Georgia Tech Yellow Jackets
- Title: Graduate assistant

Personal information
- Born: December 3, 1991 (age 34) Macon, Georgia, U.S.
- Listed height: 6 ft 2 in (1.88 m)
- Listed weight: 227 lb (103 kg)

Career information
- High school: Tattnall Square Academy (Macon)
- College: Georgia Tech
- NFL draft: 2015: 4th round, 132nd overall pick

Career history

Playing
- San Francisco 49ers (2015–2017); Indianapolis Colts (2018)*; Jacksonville Jaguars (2018)*;
- * Offseason or practice squad member only

Coaching
- Georgia Tech (2023–present) Graduate assistant;

Career NFL statistics
- Receptions: 1
- Receiving yards: 23
- Stats at Pro Football Reference

= DeAndre Smelter =

American football player (born 1991)

DeAndre Tremaine Smelter (born December 3, 1991) is an American former professional football player who was a wide receiver in the National Football League (NFL). He played college football for the Georgia Tech Yellow Jackets and was drafted by the San Francisco 49ers in the fourth round of the 2015 NFL draft. Smelter was also a member of the Indianapolis Colts and Jacksonville Jaguars.

==College career==
Smelter originally was drafted by the Minnesota Twins of Major League Baseball in 2010, but turned it down to play college baseball at Georgia Tech. In 2011, he played collegiate summer baseball with the Falmouth Commodores of the Cape Cod Baseball League. After playing three seasons of baseball from 2011 to 2013, primarily as a relief pitcher, shoulder problems caused him to turn to football. Smelter went on to play two seasons as a starting wide receiver for the Georgia Tech Yellow Jackets edging out Darren Waller on the depth chart. However, on November 29, 2014, in the traditional year ending rivalry game against the University of Georgia, Smelter tore his ACL.

==Professional career==
===San Francisco 49ers===
Smelter was selected by the San Francisco 49ers in the fourth round (132nd overall) of the 2015 NFL draft.
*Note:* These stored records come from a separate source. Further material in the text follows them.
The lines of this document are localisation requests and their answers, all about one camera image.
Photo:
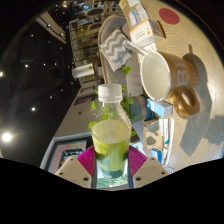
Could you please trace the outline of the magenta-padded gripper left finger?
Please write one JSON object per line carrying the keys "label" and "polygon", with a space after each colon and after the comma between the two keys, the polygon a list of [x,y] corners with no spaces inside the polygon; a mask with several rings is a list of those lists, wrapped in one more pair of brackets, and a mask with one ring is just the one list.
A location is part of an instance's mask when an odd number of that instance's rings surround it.
{"label": "magenta-padded gripper left finger", "polygon": [[90,146],[77,158],[70,156],[55,175],[84,188],[95,188],[97,164],[94,147]]}

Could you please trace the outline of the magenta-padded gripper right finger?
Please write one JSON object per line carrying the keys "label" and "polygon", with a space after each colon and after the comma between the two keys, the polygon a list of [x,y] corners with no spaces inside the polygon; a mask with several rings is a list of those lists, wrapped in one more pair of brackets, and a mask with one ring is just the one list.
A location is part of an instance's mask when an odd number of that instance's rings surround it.
{"label": "magenta-padded gripper right finger", "polygon": [[136,148],[130,146],[128,152],[128,187],[140,188],[168,175],[168,172],[155,158],[148,158]]}

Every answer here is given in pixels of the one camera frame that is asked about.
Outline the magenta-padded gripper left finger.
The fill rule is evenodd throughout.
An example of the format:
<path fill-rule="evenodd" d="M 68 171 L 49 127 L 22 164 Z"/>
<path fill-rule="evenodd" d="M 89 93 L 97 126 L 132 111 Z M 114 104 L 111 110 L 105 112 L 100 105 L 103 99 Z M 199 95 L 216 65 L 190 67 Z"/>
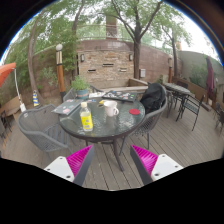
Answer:
<path fill-rule="evenodd" d="M 45 171 L 82 186 L 93 155 L 94 146 L 89 145 L 68 157 L 57 157 L 45 168 Z"/>

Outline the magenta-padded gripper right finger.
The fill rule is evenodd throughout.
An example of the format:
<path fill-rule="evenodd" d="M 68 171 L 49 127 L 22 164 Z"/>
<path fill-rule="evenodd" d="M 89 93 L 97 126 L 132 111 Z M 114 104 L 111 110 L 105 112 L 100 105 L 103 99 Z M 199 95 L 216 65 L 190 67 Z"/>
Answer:
<path fill-rule="evenodd" d="M 136 145 L 130 147 L 130 155 L 137 167 L 143 185 L 152 183 L 182 169 L 182 166 L 168 155 L 156 155 Z"/>

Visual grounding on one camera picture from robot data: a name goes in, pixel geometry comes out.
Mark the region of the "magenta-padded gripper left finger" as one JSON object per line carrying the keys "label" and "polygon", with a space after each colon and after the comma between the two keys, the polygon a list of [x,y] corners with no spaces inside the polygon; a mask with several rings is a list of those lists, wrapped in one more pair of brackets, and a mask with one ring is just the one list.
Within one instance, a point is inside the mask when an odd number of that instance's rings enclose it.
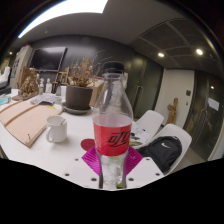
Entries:
{"label": "magenta-padded gripper left finger", "polygon": [[83,156],[71,161],[63,172],[63,177],[81,187],[98,189],[100,173],[100,160],[92,147]]}

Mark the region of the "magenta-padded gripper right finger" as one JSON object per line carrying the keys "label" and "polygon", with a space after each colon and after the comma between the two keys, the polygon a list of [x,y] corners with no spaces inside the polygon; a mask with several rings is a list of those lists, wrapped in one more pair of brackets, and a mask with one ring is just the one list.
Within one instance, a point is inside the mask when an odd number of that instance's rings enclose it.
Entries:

On September 3, 2016, Smelter was released by the 49ers. He was re-signed to the practice squad on October 18. Smelter was promoted to the active roster on December 20. In the regular season finale against the Seattle Seahawks, he caught his first and only career reception from Colin Kaepernick, which went for 23 yards and a first down.

On September 2, 2017, Smelter was waived by the 49ers, but was signed to the practice squad the next day.

===Indianapolis Colts===
On January 17, 2018, Smelter signed a reserve/future contract with the Indianapolis Colts. He was waived on May 11.

===Jacksonville Jaguars===
On June 15, 2018, Smelter signed with the Jacksonville Jaguars. He was waived on September 1.

==Coaching career==
In 2023, Smelter joined his alma mater, Georgia Tech, as a graduate assistant.